Relationship problems.

Emotional issues.

Unnecessary complexity in their investments.

What’s really regrettable is that had they acknowledged the impact of their changes right after they’d occurred, they had the depth of assets that would have allowed them to rescue a secure retirement.

Most retirees are not as fortunate to have that recovery capacity.

And, sadly, much of their overspending provided them little value compared to the dollars wasted.

Hanging on to a boat and home too long that could never by used again due to my aunt’s condition.

Buying duplicates upon duplicates of things they didn’t need from TV shopping networks.

Becoming nearly 100% dependent on dining out instead of figuring out less costly options.

While every situation is unique, the commonality is that they senselessly let their expenses grow to well exceed what their income and assets could support.

Then they filled the gap between means and wants with credit card debt, eventually swelling to a $60,000 balance. Interest alone consumed 40% of their income.

The thing with living beyond your means is that it cannot be sustained indefinitely.
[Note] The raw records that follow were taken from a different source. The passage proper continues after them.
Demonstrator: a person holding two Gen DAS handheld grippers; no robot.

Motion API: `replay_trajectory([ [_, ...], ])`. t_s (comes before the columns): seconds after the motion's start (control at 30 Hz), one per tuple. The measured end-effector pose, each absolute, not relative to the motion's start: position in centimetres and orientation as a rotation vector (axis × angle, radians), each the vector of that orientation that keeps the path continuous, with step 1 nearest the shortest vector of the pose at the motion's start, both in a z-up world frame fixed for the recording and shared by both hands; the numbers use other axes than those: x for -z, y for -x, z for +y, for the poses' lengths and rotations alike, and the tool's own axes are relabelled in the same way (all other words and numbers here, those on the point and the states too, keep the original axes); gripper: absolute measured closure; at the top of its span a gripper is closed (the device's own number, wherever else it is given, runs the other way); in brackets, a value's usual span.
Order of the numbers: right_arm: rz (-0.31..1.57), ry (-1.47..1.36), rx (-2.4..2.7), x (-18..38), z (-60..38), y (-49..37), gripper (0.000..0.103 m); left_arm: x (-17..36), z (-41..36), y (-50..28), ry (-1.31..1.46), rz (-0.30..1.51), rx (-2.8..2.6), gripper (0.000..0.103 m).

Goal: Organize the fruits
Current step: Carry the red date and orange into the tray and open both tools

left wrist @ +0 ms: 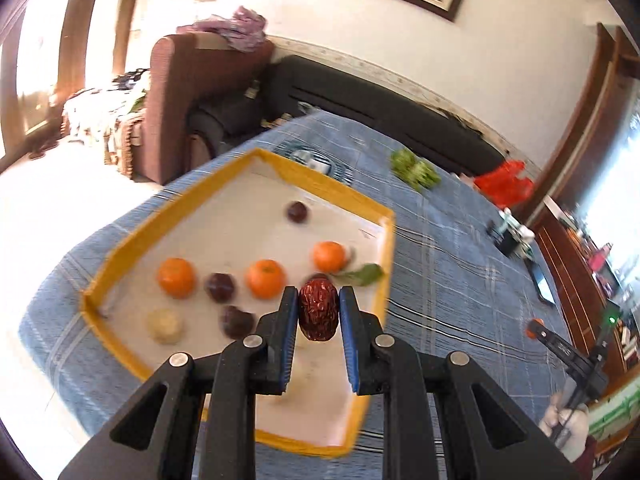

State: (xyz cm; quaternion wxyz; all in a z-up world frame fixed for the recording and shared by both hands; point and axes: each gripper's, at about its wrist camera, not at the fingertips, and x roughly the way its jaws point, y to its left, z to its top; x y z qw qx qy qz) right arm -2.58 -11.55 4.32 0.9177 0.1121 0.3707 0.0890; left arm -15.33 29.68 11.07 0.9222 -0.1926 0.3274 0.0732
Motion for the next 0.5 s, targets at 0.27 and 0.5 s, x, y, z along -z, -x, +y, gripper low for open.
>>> replay_trajectory([
  [0.27,0.763,-0.142,-0.44,-8.0,-1.2,5.0,0.064,-9.3,34.3,16.2,0.463,0.67,-0.23,0.083],
  [0.5,0.803,-0.049,-0.65,-8.6,9.0,6.7,0.064,-7.3,36.2,16.0,0.476,0.703,-0.273,0.083],
])
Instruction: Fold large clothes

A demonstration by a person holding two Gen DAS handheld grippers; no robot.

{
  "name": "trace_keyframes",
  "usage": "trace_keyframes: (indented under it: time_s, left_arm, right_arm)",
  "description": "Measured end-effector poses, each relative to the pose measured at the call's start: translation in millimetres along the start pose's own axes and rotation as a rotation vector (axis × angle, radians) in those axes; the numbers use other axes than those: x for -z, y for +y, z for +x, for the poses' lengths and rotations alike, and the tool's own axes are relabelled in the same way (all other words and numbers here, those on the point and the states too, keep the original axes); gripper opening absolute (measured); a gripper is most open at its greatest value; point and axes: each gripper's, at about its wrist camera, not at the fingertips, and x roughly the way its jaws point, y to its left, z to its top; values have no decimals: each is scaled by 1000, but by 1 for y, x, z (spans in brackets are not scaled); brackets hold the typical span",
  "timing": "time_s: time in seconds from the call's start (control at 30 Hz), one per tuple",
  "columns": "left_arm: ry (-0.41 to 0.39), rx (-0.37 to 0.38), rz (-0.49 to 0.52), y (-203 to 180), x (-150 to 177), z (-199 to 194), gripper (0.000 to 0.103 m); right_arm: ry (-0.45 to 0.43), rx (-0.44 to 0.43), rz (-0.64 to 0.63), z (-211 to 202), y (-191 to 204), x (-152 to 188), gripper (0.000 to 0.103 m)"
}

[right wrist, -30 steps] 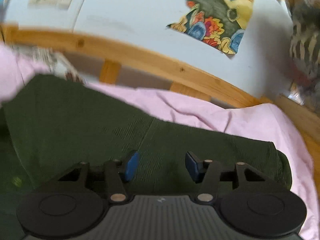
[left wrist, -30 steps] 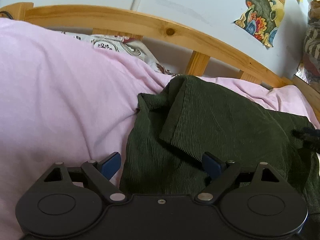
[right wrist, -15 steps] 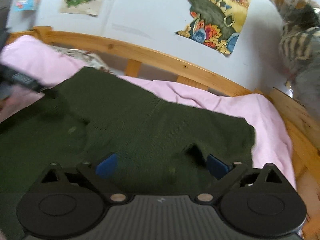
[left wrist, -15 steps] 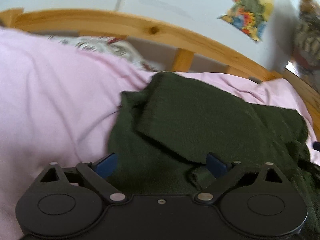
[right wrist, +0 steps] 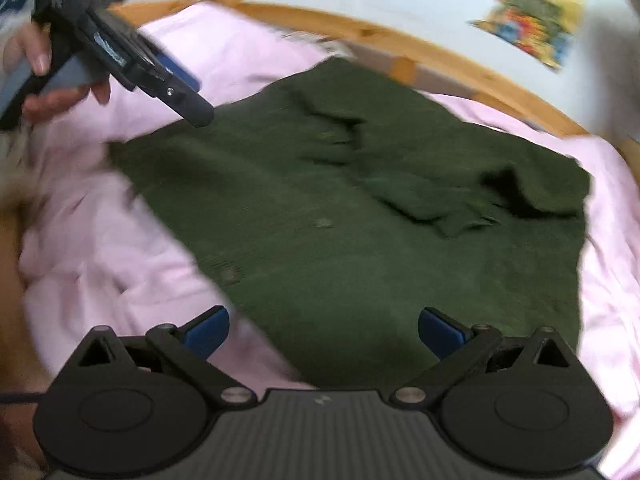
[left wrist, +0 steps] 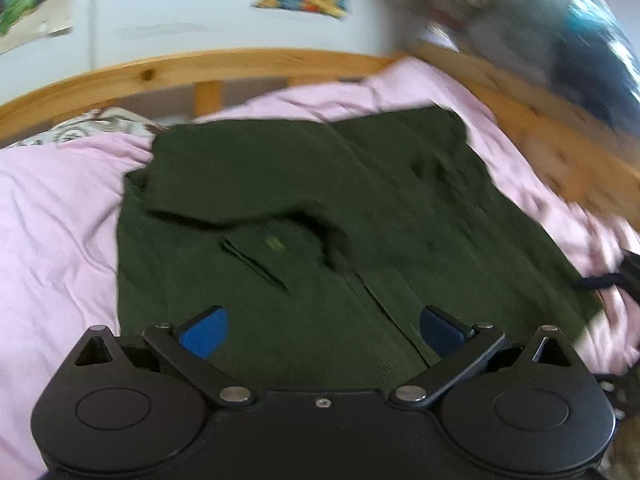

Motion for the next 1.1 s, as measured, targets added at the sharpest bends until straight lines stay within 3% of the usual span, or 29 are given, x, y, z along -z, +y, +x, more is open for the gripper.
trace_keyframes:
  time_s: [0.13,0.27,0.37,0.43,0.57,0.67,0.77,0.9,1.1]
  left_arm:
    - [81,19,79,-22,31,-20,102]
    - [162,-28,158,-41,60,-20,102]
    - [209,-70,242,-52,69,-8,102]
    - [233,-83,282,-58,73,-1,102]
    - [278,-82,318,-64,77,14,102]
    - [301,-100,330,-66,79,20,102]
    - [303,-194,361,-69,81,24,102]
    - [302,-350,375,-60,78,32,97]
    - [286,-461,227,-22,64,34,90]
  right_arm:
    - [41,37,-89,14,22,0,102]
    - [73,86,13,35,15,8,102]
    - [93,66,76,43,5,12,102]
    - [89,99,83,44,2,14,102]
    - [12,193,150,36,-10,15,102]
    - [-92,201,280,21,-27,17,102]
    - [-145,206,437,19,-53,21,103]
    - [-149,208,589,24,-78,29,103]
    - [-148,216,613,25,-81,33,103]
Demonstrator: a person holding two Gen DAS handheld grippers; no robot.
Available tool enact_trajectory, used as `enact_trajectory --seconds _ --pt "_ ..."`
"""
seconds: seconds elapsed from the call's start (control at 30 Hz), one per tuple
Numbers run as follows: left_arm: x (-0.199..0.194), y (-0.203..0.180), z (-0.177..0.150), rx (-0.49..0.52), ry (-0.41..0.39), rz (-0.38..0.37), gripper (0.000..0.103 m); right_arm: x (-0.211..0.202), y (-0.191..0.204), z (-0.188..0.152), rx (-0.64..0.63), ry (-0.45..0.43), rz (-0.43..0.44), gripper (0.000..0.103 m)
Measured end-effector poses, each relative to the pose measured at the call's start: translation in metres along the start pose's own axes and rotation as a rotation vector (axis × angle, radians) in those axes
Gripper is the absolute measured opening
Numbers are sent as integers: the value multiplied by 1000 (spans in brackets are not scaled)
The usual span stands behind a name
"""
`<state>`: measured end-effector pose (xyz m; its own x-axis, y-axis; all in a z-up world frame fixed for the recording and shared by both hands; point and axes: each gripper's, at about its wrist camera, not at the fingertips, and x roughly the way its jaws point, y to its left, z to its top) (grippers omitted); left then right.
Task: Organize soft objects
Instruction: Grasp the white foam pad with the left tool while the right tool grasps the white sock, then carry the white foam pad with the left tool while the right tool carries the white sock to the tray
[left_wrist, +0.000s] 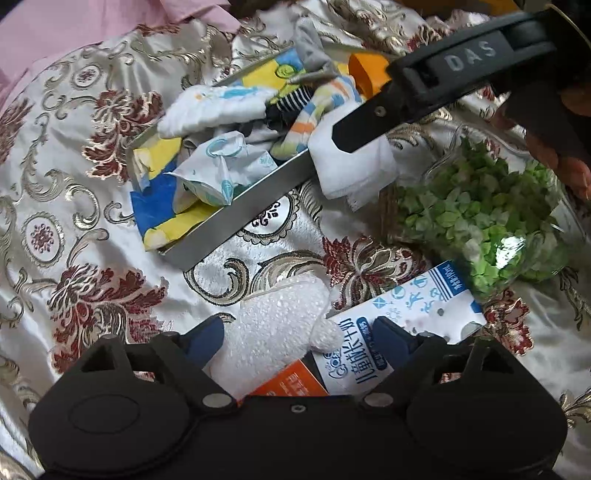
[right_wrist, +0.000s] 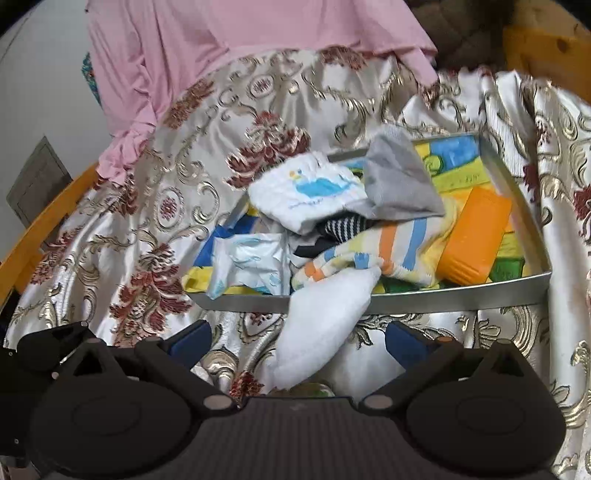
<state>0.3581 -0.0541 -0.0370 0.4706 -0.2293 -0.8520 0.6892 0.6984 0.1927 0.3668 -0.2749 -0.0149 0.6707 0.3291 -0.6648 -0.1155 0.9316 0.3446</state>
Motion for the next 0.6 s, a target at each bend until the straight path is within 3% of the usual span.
enact_trajectory --seconds 0.23,0.47,0.6 --pt "6 5 17 75 53 14 87 18 -5 7 47 36 9 98" --pt "16 5 32 -41 95 65 86 27 -8 13 71 44 41 96" --pt "27 -7 45 -74 173 122 80 33 -11 16 92 61 63 94"
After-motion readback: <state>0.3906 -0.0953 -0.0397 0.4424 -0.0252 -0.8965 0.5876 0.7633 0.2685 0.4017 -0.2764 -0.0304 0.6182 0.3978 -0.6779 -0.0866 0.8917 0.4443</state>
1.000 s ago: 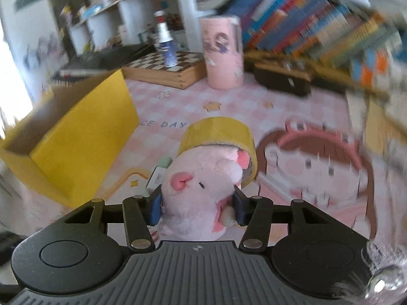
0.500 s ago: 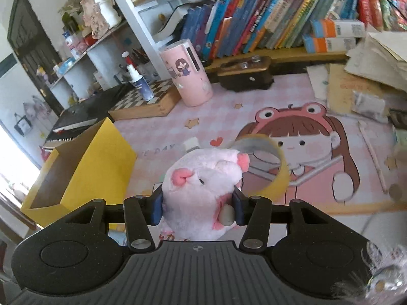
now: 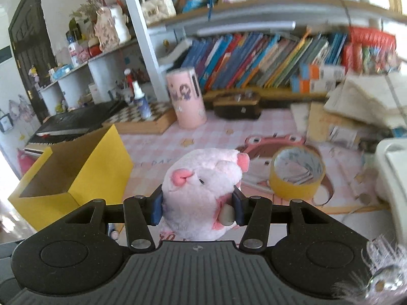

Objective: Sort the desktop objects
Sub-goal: 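Carry the toy car with the left tool while the right tool carries the pig over the box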

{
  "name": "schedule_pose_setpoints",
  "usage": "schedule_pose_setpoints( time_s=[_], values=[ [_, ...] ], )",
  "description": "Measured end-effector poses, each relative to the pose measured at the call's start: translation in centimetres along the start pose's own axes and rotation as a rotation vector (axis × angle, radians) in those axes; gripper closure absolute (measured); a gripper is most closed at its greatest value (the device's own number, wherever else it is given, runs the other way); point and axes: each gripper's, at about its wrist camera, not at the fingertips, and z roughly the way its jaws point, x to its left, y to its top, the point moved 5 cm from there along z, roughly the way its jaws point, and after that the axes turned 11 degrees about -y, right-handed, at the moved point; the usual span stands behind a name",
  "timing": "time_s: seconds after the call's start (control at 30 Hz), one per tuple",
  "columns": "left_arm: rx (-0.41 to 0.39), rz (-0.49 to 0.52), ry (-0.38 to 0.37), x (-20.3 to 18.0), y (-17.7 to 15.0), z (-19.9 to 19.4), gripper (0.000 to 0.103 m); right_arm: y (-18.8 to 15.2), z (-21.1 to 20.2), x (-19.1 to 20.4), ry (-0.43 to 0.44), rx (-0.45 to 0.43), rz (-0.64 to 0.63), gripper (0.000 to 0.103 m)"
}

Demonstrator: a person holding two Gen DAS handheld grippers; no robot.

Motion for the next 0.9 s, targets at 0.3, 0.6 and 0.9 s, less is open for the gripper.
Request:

Unlike a government that can simply print more money, we individuals are eventually forced to bring income and spending in balance.

The bill eventually comes due.

Tragically for many, the bill for decades of excess hits just before retirement.

When there’s no time, and no capacity, to recover.

You, and if you have them, your significant other and family members, simply deserve better.

Regardless of where you are today in your retirement planning preparation, the most important thing you can do is to reduce your expenses, and use the dollars you free up to build financial security for the future.

Yes, it’s not very sexy. Yes, you may feel deprived or have to say no to somebody for an expenditure they’ve become used to.

Yes, advertisements and human nature will continue to beckon you to buy it now because you deserve it.

But if you live beyond your means for too long, no one will rescue you.

If you’re going to have a secure retirement it’s entirely up to you because Retirement Is All On You!